Don’t get the wrong idea: there was very little of La Dolce Vita journalism in Andrea. He became one of the most courageous and passionate reporters of our time, and not just in Italy. He did decades of investigative reporting, whether the target was the Vatican, the Mafia, NATO, the Italian government or the US government. Though we always kept in touch, I knew that Andrea would sometimes vanish. For example, he went to Libya to secretly meet with Col. Gheddafi when few journalists were granted access.
His most famous story was his years of tireless investigation into the mysterious downing on June 27, 1980 of a passenger flight from Bologna to Sicily in the Mediterranean near Ustica. 81 people died. This became a book and then a film called “Il Muro di gomma“ (the Rubber Wall”). This implied the bounce back and impenetrability he faced in seeking the ugly truth about what really happened. His screenplay won awards and he characteristically vanished for a while—in part for safety and in part to pursue the next story.
In the way that certain Italian media figures do, Andrea was a print journalist and later editor for Corriere della Sera but also an author, broadcaster, screenwriter, actor and activist. He came to environmentalism before most Italians and was, for a time, the president of Greenpeace Italia. In recent years he hosted Atlantide (Atlantis) on the Italian TV channel 7 in which he educated and advocated on crucial issues of survival of the planet.

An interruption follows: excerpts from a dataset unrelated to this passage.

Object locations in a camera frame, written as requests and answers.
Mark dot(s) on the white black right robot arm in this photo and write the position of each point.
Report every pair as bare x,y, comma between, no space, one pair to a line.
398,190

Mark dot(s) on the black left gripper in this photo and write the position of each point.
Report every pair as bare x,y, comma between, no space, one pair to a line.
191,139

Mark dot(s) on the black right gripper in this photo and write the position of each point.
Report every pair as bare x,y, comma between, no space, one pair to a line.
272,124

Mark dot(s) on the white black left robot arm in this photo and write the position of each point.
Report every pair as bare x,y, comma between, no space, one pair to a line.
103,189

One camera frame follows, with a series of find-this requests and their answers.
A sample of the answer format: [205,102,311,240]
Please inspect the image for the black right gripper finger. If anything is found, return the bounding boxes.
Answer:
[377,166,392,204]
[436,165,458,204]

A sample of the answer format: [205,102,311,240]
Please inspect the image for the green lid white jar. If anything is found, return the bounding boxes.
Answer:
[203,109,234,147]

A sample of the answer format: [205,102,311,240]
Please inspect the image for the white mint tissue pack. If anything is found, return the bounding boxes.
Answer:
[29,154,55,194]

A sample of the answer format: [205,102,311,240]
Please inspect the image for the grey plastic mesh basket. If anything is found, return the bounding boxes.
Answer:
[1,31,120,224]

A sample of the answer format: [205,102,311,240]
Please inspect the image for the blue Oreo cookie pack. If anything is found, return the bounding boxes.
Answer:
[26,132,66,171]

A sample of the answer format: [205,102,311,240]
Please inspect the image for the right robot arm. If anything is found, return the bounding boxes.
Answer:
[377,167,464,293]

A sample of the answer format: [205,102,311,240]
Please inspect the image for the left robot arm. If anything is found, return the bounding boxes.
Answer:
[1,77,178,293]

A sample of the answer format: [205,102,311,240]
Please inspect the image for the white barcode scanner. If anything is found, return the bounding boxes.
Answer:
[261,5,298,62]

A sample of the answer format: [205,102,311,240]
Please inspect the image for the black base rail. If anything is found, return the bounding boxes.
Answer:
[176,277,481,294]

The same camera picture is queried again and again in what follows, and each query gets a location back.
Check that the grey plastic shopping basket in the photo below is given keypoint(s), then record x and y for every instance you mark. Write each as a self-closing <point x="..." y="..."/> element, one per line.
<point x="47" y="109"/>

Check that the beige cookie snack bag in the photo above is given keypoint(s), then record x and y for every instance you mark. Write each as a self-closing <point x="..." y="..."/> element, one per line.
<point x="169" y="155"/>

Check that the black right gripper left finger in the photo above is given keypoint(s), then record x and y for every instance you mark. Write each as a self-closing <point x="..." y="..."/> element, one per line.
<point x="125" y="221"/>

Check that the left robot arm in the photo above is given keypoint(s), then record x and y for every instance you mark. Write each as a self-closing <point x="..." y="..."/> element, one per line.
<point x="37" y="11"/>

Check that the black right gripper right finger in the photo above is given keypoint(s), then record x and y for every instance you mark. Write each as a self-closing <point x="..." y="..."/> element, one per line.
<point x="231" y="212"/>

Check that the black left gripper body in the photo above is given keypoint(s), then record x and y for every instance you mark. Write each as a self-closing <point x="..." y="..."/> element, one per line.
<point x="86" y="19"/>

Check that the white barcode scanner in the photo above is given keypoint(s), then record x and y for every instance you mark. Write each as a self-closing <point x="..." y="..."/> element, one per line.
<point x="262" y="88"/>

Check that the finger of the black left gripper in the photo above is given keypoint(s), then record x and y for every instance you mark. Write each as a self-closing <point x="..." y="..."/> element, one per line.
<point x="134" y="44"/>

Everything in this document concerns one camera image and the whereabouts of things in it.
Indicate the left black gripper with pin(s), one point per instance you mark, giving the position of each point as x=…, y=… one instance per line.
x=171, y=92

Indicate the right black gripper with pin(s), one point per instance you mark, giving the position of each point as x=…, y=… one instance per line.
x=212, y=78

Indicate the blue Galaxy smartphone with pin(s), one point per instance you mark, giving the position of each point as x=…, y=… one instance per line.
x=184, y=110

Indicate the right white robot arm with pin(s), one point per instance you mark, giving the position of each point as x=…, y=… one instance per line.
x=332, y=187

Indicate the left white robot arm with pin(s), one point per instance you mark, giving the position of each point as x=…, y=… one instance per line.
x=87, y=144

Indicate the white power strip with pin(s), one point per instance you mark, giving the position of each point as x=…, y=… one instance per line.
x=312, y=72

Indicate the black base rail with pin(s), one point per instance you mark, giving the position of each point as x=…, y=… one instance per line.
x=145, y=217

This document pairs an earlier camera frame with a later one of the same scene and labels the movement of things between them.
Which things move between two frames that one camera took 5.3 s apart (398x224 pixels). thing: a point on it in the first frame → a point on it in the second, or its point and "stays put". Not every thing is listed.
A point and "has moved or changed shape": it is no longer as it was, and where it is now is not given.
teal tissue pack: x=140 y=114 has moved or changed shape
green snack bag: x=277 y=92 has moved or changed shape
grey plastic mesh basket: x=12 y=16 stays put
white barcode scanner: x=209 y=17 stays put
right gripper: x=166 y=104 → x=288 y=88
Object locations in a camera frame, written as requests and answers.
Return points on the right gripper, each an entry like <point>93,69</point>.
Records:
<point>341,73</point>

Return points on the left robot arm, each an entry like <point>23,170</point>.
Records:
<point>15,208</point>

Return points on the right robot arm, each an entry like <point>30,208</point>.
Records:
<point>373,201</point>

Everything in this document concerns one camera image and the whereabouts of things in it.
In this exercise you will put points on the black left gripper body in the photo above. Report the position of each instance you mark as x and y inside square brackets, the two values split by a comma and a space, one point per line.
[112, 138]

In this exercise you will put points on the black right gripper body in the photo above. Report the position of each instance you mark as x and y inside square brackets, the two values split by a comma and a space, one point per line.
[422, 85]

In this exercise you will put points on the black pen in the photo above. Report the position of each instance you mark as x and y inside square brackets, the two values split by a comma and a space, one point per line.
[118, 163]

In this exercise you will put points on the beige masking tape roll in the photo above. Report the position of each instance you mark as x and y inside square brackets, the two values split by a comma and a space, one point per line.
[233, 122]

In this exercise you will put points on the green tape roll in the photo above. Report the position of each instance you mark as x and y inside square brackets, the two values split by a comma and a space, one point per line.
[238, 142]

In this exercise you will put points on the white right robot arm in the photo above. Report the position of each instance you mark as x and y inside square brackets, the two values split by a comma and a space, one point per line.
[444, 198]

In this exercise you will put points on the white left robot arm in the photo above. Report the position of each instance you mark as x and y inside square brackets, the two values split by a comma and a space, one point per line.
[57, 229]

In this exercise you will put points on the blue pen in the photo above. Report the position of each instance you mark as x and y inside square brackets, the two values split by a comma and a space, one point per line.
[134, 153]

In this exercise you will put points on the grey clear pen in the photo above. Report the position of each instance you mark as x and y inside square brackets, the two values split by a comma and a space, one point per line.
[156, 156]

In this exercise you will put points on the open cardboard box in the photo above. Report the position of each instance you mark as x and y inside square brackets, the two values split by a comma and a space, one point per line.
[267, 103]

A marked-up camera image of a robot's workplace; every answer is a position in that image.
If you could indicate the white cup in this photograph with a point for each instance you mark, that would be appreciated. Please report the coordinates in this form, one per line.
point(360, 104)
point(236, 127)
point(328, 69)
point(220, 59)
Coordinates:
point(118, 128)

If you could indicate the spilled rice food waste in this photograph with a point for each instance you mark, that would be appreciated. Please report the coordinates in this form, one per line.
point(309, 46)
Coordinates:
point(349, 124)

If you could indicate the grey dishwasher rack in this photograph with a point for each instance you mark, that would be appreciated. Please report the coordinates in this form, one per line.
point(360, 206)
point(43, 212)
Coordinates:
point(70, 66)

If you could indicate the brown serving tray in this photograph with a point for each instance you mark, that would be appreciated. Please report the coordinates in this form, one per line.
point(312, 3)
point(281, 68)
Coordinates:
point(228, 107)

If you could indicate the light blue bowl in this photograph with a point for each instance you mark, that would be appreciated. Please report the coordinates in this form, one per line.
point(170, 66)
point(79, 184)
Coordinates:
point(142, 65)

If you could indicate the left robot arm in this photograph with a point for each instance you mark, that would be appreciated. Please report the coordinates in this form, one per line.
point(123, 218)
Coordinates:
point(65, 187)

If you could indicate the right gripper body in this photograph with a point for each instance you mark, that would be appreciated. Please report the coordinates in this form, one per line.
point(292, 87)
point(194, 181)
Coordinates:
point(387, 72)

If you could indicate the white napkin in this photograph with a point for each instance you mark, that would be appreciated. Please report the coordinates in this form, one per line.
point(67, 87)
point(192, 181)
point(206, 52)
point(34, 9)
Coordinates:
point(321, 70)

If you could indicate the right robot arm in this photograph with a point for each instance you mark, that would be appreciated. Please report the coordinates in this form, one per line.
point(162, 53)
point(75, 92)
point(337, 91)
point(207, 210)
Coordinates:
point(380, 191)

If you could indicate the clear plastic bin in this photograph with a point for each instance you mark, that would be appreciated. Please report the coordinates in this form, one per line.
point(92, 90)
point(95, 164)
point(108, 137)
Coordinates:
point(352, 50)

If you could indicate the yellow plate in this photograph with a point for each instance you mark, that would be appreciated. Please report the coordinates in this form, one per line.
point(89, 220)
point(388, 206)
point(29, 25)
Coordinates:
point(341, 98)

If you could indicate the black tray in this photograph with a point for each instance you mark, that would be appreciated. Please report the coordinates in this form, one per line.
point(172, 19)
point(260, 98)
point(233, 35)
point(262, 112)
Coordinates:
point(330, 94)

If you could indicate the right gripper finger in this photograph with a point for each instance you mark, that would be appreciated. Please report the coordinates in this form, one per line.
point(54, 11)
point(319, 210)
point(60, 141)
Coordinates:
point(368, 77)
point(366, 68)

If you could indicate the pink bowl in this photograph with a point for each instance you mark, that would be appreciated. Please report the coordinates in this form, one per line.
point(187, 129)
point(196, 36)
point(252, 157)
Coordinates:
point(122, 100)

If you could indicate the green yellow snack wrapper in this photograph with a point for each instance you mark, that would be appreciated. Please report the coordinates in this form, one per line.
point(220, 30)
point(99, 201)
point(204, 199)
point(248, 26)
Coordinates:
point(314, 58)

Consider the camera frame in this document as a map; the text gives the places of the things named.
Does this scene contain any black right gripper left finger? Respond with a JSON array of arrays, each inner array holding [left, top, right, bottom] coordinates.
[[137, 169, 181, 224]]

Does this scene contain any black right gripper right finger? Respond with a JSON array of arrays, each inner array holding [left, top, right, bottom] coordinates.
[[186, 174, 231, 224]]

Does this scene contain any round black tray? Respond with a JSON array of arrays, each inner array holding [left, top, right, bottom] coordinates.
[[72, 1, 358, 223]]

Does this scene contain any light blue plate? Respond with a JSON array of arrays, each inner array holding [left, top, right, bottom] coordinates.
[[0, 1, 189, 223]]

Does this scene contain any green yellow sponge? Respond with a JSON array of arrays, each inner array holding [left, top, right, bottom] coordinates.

His years and experiences put deep rings under his eyes but I reminded him that his fellow Roman Anna Magnani wore her dark rings like a badge of honor.
Andrea had a rich baritone speaking voice that imbued his broadcasts with authority. Whenever I saw him he would stare at me with those eyes and then, without greeting me or saying my name, ask and answer his own question: “Novità? Niente.” “Any news? Nothing.” This was the central metaphor of his professional life and his restless, passionate never-ending search for truth and justice made him a man who really made a difference.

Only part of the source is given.